Audi demonstrated its work toward driverless car technology with an autonomous trip between San Francisco and Las Vegas two years ago, and during this year's CES the company offered concrete details of how the technology will come to market. Audi will use the new generation of its A8 luxury sedan to introduce features such as automated highway and traffic jam driving.
During CES, Audi and Nvidia showed off how this self-driving car technology is currently working in a modified Q7 research vehicle.
Unlike many current implementations of driver assistance systems, which take a piecemeal approach by using different systems for adaptive cruise control, lane-keeping assist and collision prevention, Audi and Nvidia developed a central computer to process sensor input and make driving decisions. For production implementation, Audi can enable useful features but keep the car from full self-driving capability, until legislation and technical development catches up.
Automakers, automotive equipment suppliers and big tech companies are all working on self-driving technology, which could minimize the tens of thousands of fatalities from accidents that occur on US roads every year. The technology also has the potential to reduce traffic, decreasing pollution, saving fuel and give drivers more time.
At CES 2017, Audi Vice President of Automated Driving Alejandro Vukotich said that the upcoming A8 model will feature a self-driving computer called zFAS, which combines chips from Nvidia and computer vision company Mobileye. Audi has showed off zFAS before in its development stage, and the A8 represents the first time the computer finds its way into a production vehicle. The A8 will also be fitted with camera, radar and lidar sensors to give it 360-degree awareness.
This hardware enables two driver assist features on the A8: the ability to self-drive on the highway and in traffic jams. Vukotich said the A8 will not be able to make lane changes by itself, but where traffic regulations permit, drivers will be able to take their hands off the wheel and not touch the pedals during highway driving. Likewise, in stop-and-go traffic a driver will be able to let the car do the work.

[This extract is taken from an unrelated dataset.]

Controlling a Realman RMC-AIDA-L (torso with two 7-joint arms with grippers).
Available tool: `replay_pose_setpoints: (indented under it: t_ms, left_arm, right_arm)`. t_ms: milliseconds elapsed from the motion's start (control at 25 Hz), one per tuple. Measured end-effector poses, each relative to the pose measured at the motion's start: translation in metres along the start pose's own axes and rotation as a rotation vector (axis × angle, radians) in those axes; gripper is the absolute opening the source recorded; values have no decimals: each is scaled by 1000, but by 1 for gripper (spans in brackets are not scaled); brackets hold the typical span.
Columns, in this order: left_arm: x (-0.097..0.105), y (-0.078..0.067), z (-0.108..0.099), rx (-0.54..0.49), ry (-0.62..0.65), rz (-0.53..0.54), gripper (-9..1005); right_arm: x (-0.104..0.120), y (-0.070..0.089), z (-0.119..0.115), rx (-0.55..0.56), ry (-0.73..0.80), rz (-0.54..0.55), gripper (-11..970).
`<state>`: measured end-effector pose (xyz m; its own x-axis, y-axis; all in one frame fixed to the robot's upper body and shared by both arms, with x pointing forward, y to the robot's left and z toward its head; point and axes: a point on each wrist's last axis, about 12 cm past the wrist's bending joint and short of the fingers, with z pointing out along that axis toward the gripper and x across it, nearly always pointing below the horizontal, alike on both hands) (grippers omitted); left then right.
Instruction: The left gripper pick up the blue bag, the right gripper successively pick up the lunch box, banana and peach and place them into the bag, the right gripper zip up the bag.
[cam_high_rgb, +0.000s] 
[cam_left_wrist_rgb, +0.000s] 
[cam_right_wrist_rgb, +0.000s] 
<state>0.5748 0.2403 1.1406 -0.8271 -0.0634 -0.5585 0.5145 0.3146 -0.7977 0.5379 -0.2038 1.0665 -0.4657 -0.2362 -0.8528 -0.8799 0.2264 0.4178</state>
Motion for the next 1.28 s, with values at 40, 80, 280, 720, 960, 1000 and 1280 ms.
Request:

Vukotich said that the car will give the driver a series of increasingly noticeable warnings in situations where it needs manual control. The car will begin with visible and audible alerts, followed by minor braking to get the driver's attention. If the driver still does not take over, the car will come to a stop. A system like that could save lives if a driver faints or has a heart attack and cannot take back control.
For the demonstration drive at CES, Audi and Nvidia showed how, using just a forward-facing camera, its Q7 could drive itself around a curving course, negotiating a dirt section of the path with no lane lines, and an unexpected obstacle, a highway construction sign on the path it previously took.
The car operated well, and at reasonable speeds. Even with just the forward-facing camera, it took a tight, traffic cone-lined curve without knocking any of the cones over. Vukotich said the zFAS computer in this development vehicle was programmed to be aware of the car's geometry and size, so could guide the front while being aware of how the bulk of the Q7 would follow.
Nvidia demonstrated similar driving capability in a Lincoln MKS sedan, which the company calls BB8, showing how its technology can be used by other automakers.
Vukotich said the self-driving technology going into the new A8 will find its way throughout the Audi lineup. The 2018 Audi A8 will become available this year.